Your goal: Return the full set of records, matching them character for character.

Records shown:
*** Begin section ***
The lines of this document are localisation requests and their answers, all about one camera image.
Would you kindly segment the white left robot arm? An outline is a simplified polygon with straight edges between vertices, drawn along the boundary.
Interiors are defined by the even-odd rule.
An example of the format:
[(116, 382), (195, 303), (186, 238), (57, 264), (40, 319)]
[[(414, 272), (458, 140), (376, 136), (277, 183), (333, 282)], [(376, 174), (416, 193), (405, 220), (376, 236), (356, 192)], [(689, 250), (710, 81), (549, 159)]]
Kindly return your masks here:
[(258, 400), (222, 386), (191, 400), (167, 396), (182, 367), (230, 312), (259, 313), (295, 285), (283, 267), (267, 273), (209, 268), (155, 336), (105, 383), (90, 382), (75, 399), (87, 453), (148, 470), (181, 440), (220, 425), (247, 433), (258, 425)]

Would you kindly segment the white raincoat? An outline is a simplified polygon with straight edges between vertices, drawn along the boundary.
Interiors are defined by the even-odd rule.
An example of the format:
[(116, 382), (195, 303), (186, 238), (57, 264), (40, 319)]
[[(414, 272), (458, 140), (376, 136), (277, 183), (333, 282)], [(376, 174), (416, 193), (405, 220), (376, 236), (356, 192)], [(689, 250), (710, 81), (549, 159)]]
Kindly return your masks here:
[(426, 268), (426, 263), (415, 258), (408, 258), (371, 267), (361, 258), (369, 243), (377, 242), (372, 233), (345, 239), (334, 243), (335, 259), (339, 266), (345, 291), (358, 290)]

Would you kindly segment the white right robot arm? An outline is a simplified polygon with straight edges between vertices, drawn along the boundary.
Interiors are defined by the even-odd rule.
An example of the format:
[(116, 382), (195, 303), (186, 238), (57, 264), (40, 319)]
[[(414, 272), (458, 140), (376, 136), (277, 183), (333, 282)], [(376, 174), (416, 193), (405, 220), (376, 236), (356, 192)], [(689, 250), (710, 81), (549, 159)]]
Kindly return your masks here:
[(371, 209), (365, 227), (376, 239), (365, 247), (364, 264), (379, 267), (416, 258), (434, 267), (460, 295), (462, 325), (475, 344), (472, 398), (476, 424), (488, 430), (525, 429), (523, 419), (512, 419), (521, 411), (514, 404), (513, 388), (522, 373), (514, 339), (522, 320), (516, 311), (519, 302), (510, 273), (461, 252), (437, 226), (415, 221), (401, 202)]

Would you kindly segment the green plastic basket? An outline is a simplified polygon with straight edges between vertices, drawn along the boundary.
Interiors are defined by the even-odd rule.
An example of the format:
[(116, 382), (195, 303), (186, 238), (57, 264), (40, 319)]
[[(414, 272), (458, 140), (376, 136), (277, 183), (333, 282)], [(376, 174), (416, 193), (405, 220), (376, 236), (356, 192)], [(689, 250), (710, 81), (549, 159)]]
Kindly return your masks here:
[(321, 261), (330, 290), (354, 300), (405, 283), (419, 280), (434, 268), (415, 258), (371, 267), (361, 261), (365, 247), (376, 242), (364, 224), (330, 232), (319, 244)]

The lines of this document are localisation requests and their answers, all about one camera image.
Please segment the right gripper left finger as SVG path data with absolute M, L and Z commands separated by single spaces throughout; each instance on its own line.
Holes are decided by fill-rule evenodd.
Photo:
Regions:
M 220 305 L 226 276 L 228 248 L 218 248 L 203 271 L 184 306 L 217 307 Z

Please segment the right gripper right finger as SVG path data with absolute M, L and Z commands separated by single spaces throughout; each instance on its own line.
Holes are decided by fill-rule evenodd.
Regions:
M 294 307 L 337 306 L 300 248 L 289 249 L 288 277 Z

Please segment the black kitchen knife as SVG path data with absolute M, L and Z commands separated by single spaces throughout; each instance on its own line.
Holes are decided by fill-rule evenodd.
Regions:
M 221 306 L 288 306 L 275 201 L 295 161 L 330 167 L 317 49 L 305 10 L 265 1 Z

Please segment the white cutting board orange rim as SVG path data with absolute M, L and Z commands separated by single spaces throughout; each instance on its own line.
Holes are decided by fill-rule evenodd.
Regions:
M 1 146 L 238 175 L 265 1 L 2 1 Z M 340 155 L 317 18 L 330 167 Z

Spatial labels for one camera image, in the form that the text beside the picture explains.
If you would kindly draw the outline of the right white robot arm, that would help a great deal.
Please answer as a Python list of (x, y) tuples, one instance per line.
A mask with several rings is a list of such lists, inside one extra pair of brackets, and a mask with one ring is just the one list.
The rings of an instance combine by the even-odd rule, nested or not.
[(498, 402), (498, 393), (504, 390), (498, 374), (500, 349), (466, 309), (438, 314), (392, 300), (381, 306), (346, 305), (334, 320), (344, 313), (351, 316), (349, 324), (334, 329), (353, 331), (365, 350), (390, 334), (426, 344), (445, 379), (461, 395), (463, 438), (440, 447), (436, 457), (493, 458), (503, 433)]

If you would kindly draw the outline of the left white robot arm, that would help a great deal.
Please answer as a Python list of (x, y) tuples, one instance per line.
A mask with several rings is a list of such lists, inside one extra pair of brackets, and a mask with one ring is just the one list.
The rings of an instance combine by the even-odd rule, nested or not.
*** End section ***
Task response:
The lines of this document are localisation requests and their answers, all about one camera image.
Would you kindly segment the white left robot arm? An outline is a simplified polygon with straight edges between vertices, drawn along the boundary.
Interiors are defined by the even-odd rule.
An example of the format:
[(116, 382), (195, 303), (186, 238), (57, 264), (40, 319)]
[[(414, 272), (458, 140), (376, 136), (277, 183), (333, 282)], [(376, 174), (416, 193), (405, 220), (376, 236), (356, 192)], [(689, 250), (710, 81), (549, 159)]]
Kindly return your masks here:
[(258, 400), (222, 386), (191, 400), (167, 396), (182, 367), (230, 312), (259, 313), (295, 285), (283, 267), (267, 273), (209, 268), (155, 336), (105, 383), (90, 382), (75, 399), (87, 453), (148, 470), (181, 440), (220, 425), (247, 433), (258, 425)]

Would you kindly segment the white raincoat? An outline is a simplified polygon with straight edges between vertices, drawn along the boundary.
Interiors are defined by the even-odd rule.
An example of the format:
[(116, 382), (195, 303), (186, 238), (57, 264), (40, 319)]
[[(414, 272), (458, 140), (376, 136), (277, 183), (333, 282)], [(376, 174), (416, 193), (405, 220), (376, 236), (356, 192)], [(689, 250), (710, 81), (549, 159)]]
Kindly return your masks here:
[(426, 268), (426, 263), (415, 258), (408, 258), (371, 267), (361, 258), (369, 243), (377, 242), (372, 233), (345, 239), (334, 243), (335, 259), (339, 266), (345, 291), (358, 290)]

Would you kindly segment the white right robot arm? An outline is a simplified polygon with straight edges between vertices, drawn along the boundary.
Interiors are defined by the even-odd rule.
An example of the format:
[(116, 382), (195, 303), (186, 238), (57, 264), (40, 319)]
[[(414, 272), (458, 140), (376, 136), (277, 183), (333, 282)], [(376, 174), (416, 193), (405, 220), (376, 236), (356, 192)], [(689, 250), (710, 81), (549, 159)]]
Kindly return your masks here:
[(371, 209), (365, 227), (376, 239), (365, 247), (364, 264), (379, 267), (416, 258), (434, 267), (460, 295), (462, 325), (475, 344), (472, 398), (476, 424), (488, 430), (525, 429), (523, 419), (512, 419), (521, 411), (514, 404), (513, 388), (522, 373), (514, 339), (522, 320), (516, 311), (519, 302), (510, 273), (461, 252), (437, 226), (415, 221), (401, 202)]

Would you kindly segment the green plastic basket? An outline is a simplified polygon with straight edges between vertices, drawn along the boundary.
Interiors are defined by the even-odd rule.
An example of the format:
[(116, 382), (195, 303), (186, 238), (57, 264), (40, 319)]
[[(414, 272), (458, 140), (376, 136), (277, 183), (333, 282)], [(376, 174), (416, 193), (405, 220), (376, 236), (356, 192)], [(689, 250), (710, 81), (549, 159)]]
Kindly return your masks here:
[(321, 261), (330, 290), (354, 300), (405, 283), (419, 280), (434, 268), (415, 258), (371, 267), (361, 261), (365, 247), (376, 242), (364, 224), (330, 232), (319, 244)]

The lines of this document are localisation requests and their answers, all about one camera image.
Please segment the right gripper left finger as SVG path data with absolute M, L and Z commands separated by single spaces throughout; each instance on its own line.
Holes are decided by fill-rule evenodd.
Photo:
Regions:
M 220 305 L 226 276 L 228 248 L 218 248 L 203 271 L 184 306 L 217 307 Z

Please segment the right gripper right finger as SVG path data with absolute M, L and Z commands separated by single spaces throughout; each instance on its own line.
Holes are decided by fill-rule evenodd.
Regions:
M 294 307 L 337 306 L 300 248 L 289 249 L 288 277 Z

Please segment the black kitchen knife as SVG path data with absolute M, L and Z commands separated by single spaces throughout; each instance on its own line.
Holes are decided by fill-rule evenodd.
Regions:
M 221 306 L 288 306 L 275 201 L 295 161 L 330 167 L 317 49 L 305 10 L 265 1 Z

Please segment the white cutting board orange rim as SVG path data with absolute M, L and Z commands separated by single spaces throughout; each instance on its own line.
Holes are decided by fill-rule evenodd.
Regions:
M 1 146 L 238 175 L 265 1 L 2 1 Z M 340 155 L 317 18 L 330 167 Z

Spatial labels for one camera image, in the form that the text beside the picture explains.
If you would kindly draw the outline of the right white robot arm, that would help a great deal.
Please answer as a Python list of (x, y) tuples, one instance per line.
A mask with several rings is a list of such lists, inside one extra pair of brackets, and a mask with one ring is just the one list.
The rings of an instance combine by the even-odd rule, nested or not.
[(498, 402), (498, 393), (504, 390), (498, 374), (500, 349), (466, 309), (438, 314), (392, 300), (381, 306), (346, 305), (334, 320), (344, 313), (351, 316), (349, 324), (334, 329), (353, 331), (365, 350), (390, 334), (426, 344), (445, 379), (461, 395), (463, 438), (440, 447), (436, 457), (493, 458), (503, 433)]

If you would kindly draw the outline of the left white robot arm, that would help a great deal.
Please answer as a Python list of (x, y) tuples, one instance per line.
A mask with several rings is a list of such lists, inside one extra pair of brackets, and a mask with one ring is just the one list.
The rings of an instance combine by the even-odd rule, nested or not.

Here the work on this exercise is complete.